> [The input]:
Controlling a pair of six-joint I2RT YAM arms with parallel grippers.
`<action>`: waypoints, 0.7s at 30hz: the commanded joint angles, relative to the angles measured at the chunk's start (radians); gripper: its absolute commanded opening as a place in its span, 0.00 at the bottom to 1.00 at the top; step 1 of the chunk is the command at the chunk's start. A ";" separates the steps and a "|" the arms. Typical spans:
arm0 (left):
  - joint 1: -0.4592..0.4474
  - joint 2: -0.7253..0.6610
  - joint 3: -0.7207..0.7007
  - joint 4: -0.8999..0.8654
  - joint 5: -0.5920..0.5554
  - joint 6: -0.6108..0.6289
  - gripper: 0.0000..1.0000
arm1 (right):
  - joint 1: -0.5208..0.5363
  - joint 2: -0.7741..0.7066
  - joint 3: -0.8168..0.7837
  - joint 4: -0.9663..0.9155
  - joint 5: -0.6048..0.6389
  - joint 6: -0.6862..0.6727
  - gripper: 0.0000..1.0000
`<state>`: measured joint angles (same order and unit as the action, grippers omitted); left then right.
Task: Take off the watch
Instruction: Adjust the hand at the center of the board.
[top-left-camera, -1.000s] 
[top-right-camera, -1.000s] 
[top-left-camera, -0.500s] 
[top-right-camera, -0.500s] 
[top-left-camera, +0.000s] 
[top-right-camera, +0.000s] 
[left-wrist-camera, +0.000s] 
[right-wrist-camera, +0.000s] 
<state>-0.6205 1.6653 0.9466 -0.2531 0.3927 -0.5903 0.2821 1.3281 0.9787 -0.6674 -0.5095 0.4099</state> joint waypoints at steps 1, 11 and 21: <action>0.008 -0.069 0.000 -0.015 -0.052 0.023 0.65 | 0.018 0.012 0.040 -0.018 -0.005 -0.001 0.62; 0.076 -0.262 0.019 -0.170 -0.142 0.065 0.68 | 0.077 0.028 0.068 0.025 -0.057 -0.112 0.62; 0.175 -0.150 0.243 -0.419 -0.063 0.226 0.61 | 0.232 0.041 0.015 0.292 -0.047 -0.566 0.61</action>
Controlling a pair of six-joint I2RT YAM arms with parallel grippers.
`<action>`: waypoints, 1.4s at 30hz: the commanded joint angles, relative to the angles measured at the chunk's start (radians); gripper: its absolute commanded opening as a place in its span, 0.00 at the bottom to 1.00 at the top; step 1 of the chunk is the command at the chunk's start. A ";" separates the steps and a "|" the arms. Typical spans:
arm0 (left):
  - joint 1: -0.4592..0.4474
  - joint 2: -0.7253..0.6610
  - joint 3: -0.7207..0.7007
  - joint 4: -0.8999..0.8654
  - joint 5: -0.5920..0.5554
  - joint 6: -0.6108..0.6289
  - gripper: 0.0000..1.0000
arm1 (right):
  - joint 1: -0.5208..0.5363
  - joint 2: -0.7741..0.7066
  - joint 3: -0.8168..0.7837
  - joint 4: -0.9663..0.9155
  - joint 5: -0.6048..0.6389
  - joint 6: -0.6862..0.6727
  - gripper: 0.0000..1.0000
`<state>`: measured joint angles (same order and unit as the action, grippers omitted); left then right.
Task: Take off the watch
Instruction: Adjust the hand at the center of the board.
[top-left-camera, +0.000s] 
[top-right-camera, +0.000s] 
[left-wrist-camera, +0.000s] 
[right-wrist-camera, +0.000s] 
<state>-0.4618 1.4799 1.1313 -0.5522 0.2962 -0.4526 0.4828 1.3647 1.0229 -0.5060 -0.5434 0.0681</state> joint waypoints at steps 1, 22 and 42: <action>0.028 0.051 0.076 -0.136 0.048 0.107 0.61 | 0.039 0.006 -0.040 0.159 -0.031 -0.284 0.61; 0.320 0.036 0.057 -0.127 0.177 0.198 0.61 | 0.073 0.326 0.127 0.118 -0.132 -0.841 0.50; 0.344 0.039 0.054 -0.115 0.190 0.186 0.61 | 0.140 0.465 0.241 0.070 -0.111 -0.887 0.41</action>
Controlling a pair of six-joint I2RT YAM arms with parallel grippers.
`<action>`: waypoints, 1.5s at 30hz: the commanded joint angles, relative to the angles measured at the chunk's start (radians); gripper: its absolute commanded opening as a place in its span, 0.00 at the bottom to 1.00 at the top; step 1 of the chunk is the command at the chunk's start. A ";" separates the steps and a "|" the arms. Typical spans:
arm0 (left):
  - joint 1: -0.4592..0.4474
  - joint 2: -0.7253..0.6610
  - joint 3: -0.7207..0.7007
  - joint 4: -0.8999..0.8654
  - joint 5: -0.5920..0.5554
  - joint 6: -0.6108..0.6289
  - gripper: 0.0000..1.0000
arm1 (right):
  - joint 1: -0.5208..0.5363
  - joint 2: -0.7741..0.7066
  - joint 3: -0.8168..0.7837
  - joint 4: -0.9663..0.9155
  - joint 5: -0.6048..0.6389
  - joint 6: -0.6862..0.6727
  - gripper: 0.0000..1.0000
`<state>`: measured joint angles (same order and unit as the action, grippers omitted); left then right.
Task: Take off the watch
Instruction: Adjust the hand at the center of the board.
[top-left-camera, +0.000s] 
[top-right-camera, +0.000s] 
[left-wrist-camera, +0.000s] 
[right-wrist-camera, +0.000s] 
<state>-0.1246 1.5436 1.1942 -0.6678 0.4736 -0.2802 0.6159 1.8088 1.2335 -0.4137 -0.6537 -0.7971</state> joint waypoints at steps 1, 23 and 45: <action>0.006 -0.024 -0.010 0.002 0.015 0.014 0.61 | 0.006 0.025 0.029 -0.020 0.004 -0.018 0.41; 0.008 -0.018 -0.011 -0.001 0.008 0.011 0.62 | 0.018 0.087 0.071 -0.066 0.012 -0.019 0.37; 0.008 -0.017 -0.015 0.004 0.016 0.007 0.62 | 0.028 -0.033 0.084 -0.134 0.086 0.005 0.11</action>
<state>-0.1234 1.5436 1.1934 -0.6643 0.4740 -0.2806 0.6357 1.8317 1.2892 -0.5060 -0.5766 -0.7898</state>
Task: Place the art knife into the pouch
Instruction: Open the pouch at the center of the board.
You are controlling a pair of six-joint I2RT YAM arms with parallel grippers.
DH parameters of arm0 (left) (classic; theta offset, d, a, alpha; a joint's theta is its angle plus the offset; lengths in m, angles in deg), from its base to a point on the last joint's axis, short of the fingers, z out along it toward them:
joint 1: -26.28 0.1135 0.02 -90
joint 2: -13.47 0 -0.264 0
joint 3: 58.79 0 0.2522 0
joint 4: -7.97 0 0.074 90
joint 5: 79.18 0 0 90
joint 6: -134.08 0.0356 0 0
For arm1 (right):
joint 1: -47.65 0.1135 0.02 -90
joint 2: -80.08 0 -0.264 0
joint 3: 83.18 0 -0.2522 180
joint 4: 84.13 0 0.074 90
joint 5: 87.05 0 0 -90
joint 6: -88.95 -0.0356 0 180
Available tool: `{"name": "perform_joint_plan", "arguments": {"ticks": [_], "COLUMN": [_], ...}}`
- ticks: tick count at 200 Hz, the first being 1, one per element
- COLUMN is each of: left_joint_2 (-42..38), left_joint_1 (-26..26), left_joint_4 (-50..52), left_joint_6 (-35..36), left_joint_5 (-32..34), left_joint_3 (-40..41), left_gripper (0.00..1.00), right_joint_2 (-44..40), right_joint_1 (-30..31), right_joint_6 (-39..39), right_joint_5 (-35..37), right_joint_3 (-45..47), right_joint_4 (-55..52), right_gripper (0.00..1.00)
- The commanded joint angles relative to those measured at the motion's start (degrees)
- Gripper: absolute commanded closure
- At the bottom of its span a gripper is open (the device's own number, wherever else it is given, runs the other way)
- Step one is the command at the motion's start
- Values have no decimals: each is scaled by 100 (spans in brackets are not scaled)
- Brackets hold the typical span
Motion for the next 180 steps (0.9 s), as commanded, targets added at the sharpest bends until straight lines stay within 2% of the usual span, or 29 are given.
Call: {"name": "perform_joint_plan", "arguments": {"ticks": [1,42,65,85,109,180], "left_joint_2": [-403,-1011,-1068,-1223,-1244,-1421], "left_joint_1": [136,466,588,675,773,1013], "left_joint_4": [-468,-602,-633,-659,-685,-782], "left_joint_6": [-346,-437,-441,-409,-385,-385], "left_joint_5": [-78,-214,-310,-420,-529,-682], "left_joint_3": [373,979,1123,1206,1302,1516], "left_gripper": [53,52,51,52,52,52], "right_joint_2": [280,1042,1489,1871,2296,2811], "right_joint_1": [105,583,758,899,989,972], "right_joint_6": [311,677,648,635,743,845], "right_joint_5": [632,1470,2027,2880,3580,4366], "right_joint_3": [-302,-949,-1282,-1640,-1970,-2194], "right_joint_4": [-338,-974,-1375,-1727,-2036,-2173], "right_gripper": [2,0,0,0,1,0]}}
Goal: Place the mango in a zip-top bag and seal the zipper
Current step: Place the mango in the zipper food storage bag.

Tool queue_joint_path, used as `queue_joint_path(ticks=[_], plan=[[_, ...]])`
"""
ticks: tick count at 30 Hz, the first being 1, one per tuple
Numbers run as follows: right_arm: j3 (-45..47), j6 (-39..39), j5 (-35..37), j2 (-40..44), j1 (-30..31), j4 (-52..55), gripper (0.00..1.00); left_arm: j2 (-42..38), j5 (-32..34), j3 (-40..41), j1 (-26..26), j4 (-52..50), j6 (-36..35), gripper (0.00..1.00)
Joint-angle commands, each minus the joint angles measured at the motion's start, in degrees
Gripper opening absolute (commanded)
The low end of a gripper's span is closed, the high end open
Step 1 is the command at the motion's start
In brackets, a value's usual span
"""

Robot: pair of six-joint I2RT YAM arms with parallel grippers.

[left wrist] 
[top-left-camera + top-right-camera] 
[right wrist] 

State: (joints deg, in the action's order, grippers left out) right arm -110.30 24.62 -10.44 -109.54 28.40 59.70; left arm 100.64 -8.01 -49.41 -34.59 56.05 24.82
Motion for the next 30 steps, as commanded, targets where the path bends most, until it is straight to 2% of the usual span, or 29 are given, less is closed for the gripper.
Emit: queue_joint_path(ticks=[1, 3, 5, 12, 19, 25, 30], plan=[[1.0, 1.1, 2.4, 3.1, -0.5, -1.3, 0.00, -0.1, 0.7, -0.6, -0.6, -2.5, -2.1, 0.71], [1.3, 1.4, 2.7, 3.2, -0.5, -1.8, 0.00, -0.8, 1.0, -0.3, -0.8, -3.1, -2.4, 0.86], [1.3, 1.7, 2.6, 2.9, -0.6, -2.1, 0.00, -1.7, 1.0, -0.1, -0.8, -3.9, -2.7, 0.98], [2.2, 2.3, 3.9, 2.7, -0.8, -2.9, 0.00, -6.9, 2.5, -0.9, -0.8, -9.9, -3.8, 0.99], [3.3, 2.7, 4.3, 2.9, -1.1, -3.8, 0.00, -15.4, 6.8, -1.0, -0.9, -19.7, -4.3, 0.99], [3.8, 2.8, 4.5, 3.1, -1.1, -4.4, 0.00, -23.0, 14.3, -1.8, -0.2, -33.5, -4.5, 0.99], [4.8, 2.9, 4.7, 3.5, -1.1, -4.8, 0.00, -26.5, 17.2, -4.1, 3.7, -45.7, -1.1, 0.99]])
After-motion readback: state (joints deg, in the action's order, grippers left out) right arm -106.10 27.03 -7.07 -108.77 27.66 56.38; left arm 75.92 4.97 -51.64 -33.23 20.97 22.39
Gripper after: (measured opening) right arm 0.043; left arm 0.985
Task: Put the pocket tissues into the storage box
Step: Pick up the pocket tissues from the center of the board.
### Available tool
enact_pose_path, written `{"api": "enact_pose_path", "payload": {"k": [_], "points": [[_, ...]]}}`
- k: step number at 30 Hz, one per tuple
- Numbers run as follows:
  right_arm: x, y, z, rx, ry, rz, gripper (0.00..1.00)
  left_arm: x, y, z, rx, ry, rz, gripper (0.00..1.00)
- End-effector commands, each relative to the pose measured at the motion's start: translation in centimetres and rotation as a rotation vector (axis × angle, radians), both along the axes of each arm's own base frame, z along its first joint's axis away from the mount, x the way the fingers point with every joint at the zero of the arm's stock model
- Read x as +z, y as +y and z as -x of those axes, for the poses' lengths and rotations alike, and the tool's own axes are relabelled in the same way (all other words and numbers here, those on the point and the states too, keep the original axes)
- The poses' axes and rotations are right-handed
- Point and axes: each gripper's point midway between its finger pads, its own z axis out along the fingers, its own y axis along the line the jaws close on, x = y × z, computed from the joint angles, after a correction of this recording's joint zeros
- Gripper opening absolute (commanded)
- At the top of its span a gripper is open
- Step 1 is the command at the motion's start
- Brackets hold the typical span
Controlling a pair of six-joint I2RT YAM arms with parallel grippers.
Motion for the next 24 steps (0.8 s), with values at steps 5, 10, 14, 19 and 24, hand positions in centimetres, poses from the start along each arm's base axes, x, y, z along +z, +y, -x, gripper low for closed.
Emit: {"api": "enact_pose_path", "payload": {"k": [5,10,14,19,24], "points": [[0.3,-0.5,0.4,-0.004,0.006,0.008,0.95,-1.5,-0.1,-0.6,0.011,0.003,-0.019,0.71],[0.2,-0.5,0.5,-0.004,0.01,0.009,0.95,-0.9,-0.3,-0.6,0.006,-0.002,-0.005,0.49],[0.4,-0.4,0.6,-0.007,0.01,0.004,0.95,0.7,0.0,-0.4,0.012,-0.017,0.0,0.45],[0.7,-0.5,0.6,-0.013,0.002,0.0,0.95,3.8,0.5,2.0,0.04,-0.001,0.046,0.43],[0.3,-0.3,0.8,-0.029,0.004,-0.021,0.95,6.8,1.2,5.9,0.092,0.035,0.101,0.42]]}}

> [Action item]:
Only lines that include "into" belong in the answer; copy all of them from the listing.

> [Response for this exercise]:
Task: Place the art knife into the pouch
Task: Put the pocket tissues into the storage box

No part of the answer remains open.